Although the international community continues to hold a unanimous position on the applicability of the law of occupation to the Gaza Strip, due to Israel’s persisting control of the territory, some debate continues to be take place led by a dissenting minority of scholars and practitioners. The Committee, nevertheless, takes a firm stance on the Israeli army’s obligations vis-à-vis the population of the Gaza Strip,
26. Despite explanations provided by the delegation during the dialogue, the Committee remains concerned at the dramatic and disproportionate impact of the Israel Defense Forces’ blockade and military operations on Palestinians’ right to housing and basic services in the Gaza Strip. The Committee received worrying reports that only a minority of houses and civilian infrastructures, such as schools, hospitals and water plants, could be rebuilt, due to the State party’s blockade on the import of construction materials into the Gaza Strip (Articles 2, 3 and 5 of the Convention).
The State party should fully respect the norms of humanitarian law in the Occupied Palestinian Territory, rescind its blockade policy and urgently allow all construction materials necessary for rebuilding homes and civilian infrastructures into the Gaza Strip so as to ensure respect for Palestinians’ right to housing, education, health, water and sanitation in compliance with the Convention.
The Committee’s approach calls a number of issues into question. The acts of invoking legal provisions beyond IHRL and the Convention, the implementation of which it is assigned to monitor, asks whether the Committee was warranted in ‘extending’ its mandate to legal questions pertaining to other domains of public international law, and whether determinations made by a UN human rights treaty body can be seen as constitutive (or even declaratory) of a legal position by an international quasi-judicial body. Whilst forming part of the ‘obiter dicta’ of the Committee’s observations, these pronouncements go beyond the traditional work of the UN human rights system, therefore arguably resulting in the Committee having undertaken a more influential role in the application of international law.

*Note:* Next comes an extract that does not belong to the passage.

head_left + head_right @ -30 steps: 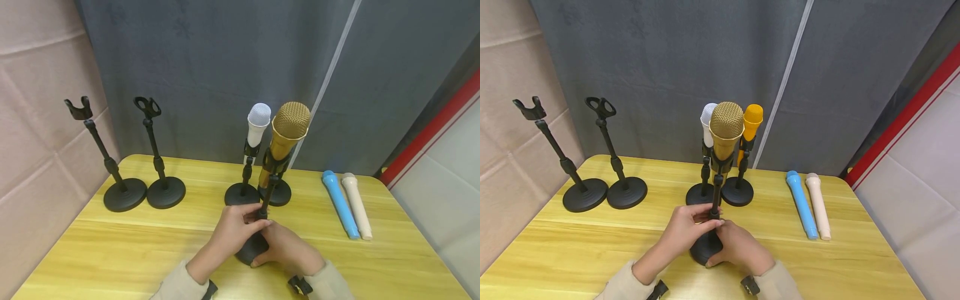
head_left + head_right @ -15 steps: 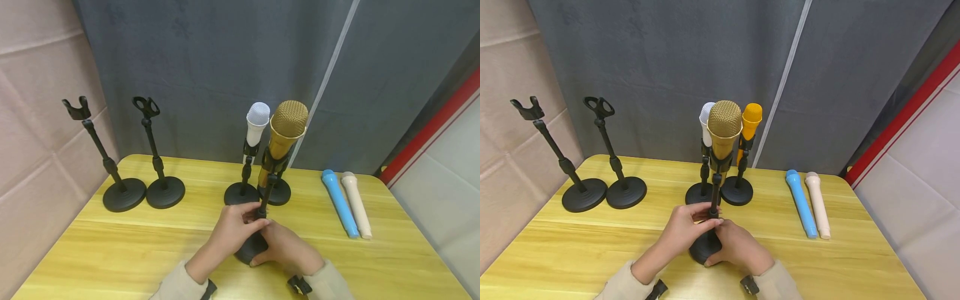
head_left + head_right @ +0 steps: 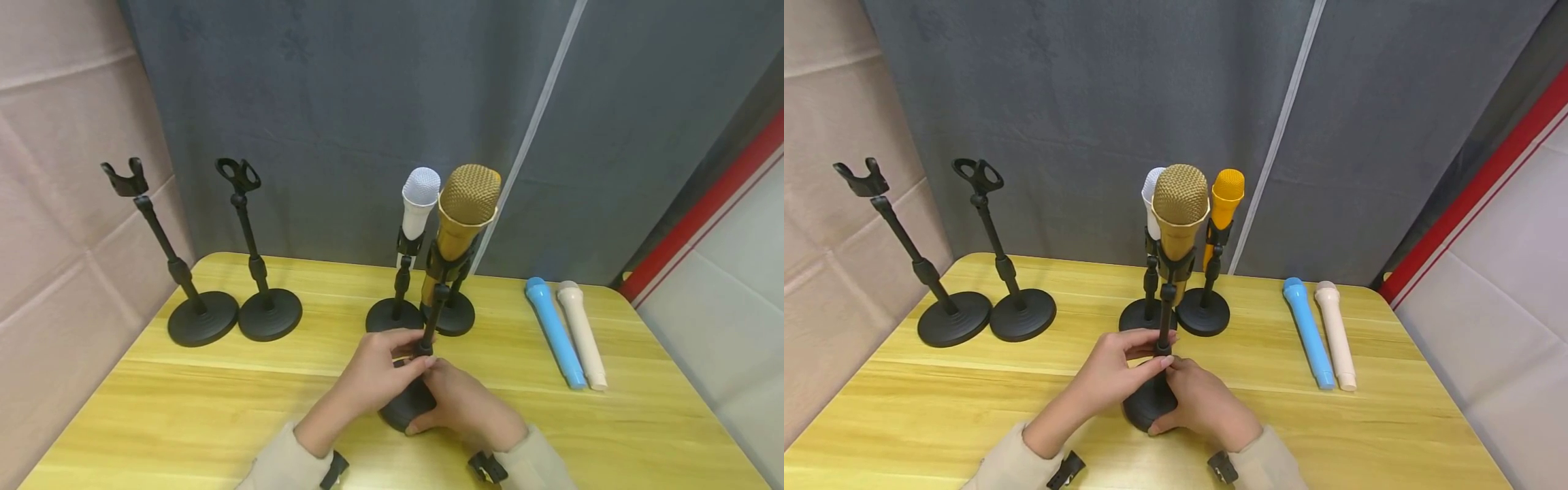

Although some might refer to such a curious move as an act of ‘stepping out of line’, this development should also be appreciated for being on occasion for championing the role that quasi-judicial international human rights bodies can play in demanding compliance with other frameworks and instruments of international law directly relevant to the facts they examine. A step that could afford at least nominal support to the development of international law, if not also being symbolically beneficial to its enforcement. Given the continuing fragmentation of international law which produces the interaction between legal regimes of public international law, this move by the Committee could be an indicator of an emerging practice concerning both the role of the UN human rights system within the international legal order and the influence of human rights on other areas of international law. Notwithstanding some unanswered questions concerning form more than content of the Committee’s analysis, there is nothing to stop the reliance upon these and other observations that go beyond IHRL by civil society, practitioners and potentially also governments and judicial bodies, national and international.